Filter the entries for the string "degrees". Copy each line that has it.

(Collection entries)
■ ■ ■ ■ ■

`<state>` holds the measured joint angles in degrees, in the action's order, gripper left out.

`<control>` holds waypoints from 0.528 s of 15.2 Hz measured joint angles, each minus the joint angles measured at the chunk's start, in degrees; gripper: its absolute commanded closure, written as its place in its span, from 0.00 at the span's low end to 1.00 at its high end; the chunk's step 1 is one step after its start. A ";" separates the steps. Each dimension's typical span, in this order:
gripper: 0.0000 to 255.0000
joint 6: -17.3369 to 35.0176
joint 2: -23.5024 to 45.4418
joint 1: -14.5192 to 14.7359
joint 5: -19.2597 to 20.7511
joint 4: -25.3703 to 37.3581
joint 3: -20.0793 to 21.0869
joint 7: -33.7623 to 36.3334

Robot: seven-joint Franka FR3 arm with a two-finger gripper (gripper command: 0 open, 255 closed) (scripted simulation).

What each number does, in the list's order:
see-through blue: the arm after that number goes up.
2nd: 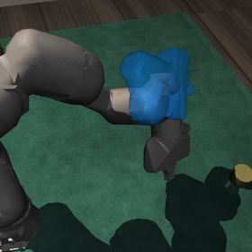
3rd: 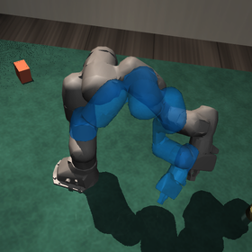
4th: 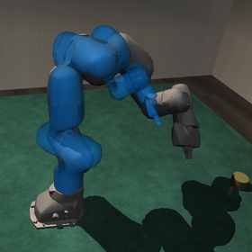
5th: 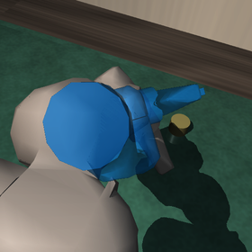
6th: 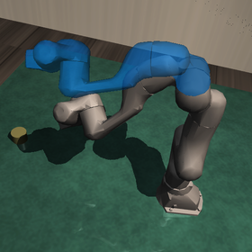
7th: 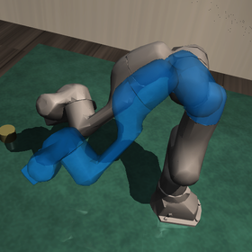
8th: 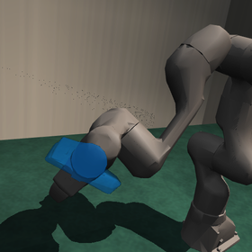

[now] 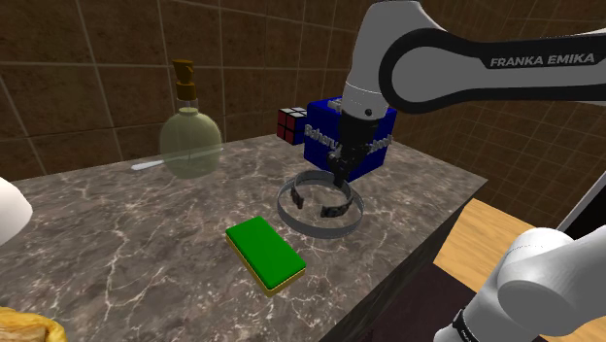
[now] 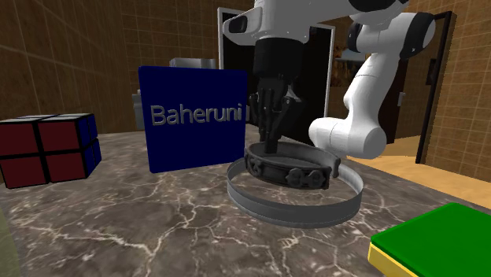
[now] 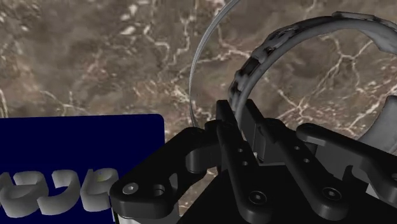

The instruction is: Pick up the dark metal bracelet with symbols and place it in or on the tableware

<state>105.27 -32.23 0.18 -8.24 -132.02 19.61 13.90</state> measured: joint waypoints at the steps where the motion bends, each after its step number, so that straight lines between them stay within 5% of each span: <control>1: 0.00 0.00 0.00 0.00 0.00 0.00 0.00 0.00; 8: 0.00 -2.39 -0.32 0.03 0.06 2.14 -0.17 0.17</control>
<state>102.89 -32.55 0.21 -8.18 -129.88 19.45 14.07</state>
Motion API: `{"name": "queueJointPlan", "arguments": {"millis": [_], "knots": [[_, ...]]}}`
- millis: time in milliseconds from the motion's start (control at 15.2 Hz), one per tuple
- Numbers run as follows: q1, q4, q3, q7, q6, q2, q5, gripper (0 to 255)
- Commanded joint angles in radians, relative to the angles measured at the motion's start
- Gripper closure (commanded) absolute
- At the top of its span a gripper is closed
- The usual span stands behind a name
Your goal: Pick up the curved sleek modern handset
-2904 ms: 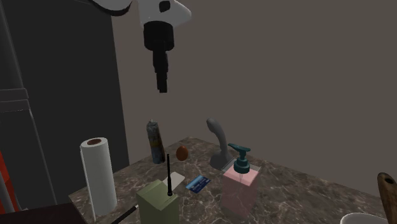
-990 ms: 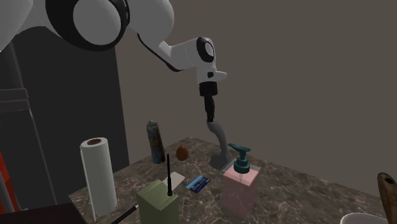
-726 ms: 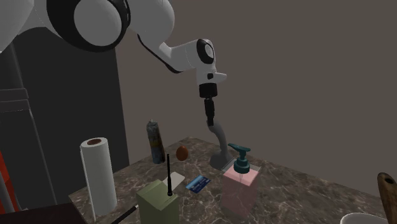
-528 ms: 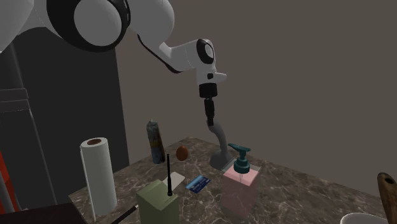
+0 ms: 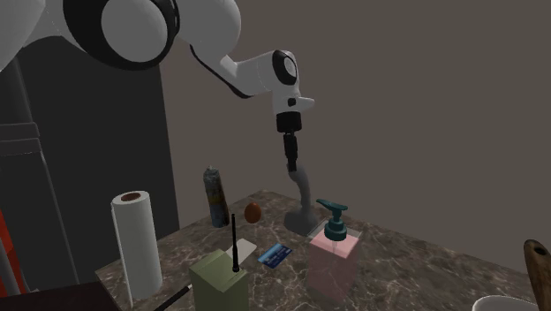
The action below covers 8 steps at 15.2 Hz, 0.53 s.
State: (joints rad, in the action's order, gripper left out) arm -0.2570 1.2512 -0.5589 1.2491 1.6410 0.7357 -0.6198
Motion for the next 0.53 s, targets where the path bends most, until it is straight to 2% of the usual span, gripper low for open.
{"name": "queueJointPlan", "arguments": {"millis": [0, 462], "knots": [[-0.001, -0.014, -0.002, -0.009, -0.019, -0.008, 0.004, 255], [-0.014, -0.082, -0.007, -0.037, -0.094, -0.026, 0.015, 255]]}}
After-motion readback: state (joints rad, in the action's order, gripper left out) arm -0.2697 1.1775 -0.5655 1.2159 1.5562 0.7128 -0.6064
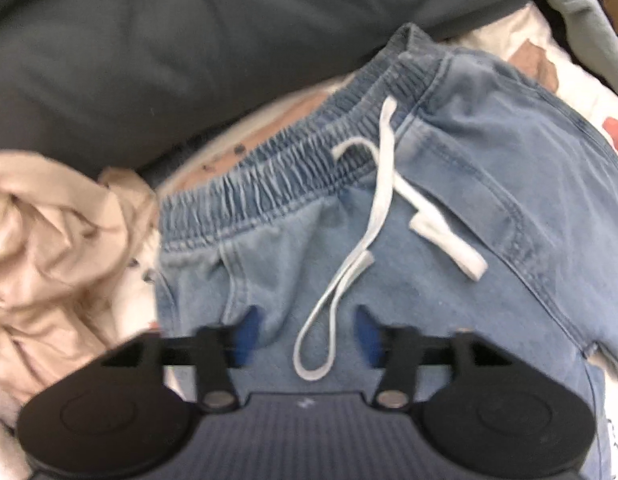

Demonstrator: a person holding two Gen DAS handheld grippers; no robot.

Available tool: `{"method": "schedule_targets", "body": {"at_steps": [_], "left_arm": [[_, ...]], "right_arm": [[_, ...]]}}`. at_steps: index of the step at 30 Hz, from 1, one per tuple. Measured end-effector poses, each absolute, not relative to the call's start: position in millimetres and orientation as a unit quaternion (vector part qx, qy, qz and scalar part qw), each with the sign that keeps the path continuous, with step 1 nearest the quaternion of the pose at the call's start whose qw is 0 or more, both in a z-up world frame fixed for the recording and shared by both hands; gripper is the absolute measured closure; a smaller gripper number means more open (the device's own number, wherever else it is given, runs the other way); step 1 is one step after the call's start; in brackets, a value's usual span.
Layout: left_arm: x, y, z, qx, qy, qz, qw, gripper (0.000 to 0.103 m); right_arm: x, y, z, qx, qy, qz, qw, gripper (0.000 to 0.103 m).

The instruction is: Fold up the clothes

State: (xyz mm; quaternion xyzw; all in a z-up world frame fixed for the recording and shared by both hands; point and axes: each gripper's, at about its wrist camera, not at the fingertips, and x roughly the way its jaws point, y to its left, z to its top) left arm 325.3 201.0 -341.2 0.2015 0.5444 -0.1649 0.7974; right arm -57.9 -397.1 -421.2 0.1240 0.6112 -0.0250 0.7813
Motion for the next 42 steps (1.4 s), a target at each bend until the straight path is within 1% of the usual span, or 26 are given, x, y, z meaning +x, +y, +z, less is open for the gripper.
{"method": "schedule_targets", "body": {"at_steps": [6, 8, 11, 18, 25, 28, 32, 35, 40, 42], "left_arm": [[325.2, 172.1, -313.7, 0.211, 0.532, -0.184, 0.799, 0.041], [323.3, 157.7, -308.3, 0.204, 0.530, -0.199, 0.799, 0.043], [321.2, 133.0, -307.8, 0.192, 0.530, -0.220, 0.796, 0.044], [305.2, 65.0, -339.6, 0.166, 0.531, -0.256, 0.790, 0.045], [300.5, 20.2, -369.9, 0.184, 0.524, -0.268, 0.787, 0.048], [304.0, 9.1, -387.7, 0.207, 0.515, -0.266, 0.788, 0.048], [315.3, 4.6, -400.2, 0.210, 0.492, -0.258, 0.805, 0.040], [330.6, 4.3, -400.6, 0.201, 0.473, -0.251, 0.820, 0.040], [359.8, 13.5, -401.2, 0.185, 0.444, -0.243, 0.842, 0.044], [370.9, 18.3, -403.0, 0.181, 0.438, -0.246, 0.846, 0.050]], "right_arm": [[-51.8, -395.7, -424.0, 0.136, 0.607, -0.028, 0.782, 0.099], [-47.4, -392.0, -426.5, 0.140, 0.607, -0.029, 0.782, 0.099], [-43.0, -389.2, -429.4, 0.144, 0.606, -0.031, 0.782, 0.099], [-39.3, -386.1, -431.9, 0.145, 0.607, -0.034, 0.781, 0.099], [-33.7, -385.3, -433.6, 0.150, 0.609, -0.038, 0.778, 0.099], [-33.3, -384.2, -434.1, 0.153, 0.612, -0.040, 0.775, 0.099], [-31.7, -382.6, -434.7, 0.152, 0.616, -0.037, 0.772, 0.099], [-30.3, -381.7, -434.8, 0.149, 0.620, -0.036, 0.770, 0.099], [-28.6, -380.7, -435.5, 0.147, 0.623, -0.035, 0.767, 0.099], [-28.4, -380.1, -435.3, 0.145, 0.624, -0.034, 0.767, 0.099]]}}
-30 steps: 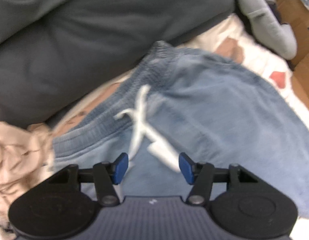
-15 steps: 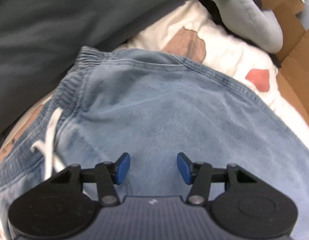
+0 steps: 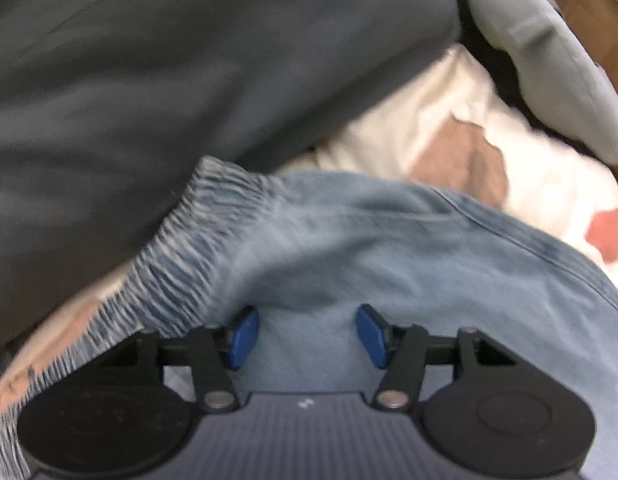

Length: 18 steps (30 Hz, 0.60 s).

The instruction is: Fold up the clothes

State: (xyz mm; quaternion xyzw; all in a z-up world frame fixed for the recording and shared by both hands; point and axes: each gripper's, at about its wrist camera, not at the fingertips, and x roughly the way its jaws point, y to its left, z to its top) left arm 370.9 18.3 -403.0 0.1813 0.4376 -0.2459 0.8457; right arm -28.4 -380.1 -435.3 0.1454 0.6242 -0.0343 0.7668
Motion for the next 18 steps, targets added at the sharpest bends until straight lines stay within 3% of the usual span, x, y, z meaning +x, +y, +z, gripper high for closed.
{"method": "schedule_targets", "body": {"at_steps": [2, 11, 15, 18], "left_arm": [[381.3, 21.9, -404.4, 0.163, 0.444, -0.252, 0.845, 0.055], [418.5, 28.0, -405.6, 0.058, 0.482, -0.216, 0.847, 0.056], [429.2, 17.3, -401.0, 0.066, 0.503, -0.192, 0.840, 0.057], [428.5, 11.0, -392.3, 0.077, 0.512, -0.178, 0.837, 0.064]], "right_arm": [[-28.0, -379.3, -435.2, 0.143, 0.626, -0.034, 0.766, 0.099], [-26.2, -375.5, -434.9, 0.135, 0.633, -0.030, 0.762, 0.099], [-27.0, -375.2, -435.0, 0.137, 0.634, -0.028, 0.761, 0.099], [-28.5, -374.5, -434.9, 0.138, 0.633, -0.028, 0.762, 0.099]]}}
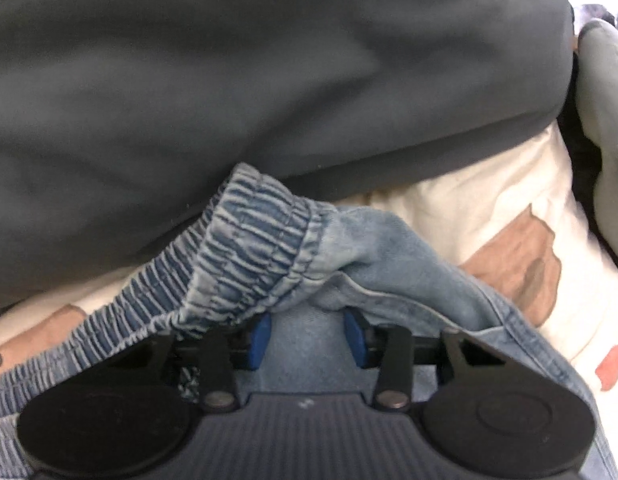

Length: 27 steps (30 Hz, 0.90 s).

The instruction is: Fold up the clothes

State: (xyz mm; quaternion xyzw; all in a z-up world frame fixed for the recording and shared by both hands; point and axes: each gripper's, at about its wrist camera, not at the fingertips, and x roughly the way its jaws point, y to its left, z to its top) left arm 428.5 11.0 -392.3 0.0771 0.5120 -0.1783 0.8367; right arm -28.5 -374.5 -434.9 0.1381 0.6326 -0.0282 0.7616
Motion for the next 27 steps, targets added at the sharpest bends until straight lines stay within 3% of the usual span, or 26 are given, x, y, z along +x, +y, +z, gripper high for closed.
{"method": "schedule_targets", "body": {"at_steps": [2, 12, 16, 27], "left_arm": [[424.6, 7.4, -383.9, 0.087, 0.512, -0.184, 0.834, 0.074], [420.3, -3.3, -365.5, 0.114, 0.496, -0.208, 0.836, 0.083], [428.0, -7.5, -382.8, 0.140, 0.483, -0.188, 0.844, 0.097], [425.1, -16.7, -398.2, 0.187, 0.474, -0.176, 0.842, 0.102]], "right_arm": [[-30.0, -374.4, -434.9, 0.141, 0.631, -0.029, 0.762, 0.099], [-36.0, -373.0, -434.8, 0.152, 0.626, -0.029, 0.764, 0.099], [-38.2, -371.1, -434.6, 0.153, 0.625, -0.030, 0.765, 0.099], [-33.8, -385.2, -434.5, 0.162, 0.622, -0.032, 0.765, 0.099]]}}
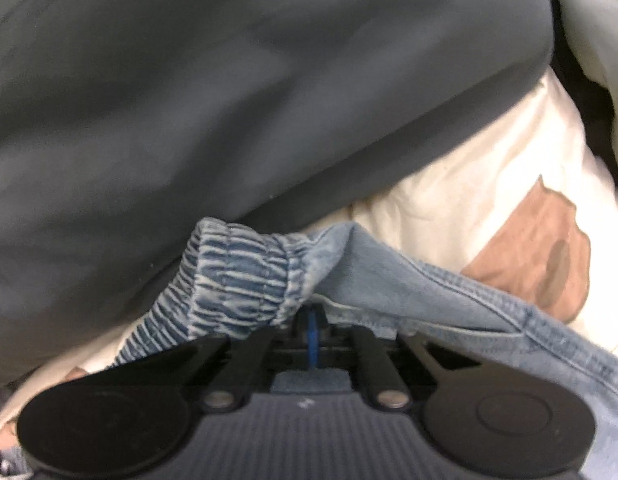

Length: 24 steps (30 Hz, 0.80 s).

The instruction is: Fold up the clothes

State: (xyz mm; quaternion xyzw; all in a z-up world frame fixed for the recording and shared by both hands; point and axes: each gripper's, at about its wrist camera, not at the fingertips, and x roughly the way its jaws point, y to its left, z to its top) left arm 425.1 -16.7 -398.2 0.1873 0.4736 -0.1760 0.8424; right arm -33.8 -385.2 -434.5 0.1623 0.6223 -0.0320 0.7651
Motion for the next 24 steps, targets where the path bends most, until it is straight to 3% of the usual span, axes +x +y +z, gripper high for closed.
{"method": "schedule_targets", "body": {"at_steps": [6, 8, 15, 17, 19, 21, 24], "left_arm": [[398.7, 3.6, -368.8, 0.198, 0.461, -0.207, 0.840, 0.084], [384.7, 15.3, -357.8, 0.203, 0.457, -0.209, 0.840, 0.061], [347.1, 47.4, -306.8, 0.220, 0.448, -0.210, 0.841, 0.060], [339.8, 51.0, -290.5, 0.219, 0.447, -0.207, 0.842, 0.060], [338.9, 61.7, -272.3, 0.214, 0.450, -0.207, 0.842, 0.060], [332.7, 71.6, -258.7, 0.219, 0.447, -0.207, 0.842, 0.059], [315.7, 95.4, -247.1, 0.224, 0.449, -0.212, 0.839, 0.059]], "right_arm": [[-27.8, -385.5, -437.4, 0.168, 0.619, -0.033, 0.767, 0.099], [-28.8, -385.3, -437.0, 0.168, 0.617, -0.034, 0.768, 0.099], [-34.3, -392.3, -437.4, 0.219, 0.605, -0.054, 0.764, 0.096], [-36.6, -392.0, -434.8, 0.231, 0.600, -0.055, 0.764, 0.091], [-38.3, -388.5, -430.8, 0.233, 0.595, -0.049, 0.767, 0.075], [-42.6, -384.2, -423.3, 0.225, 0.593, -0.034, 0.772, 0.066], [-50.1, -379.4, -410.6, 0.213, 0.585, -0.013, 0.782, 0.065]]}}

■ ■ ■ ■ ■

_SOLUTION FOR THIS TASK_.
`<state>` holds the measured joint angles in degrees, in the action's order, gripper left out.
`<control>` holds waypoints from 0.528 s of 15.2 Hz measured joint angles, each minus the joint angles measured at the chunk's start, in degrees; gripper: its absolute commanded closure, written as its place in its span, from 0.00 at the span's low end to 1.00 at its high end; the chunk's step 1 is one step after its start. A ";" separates the steps. Each dimension's typical span, in this order:

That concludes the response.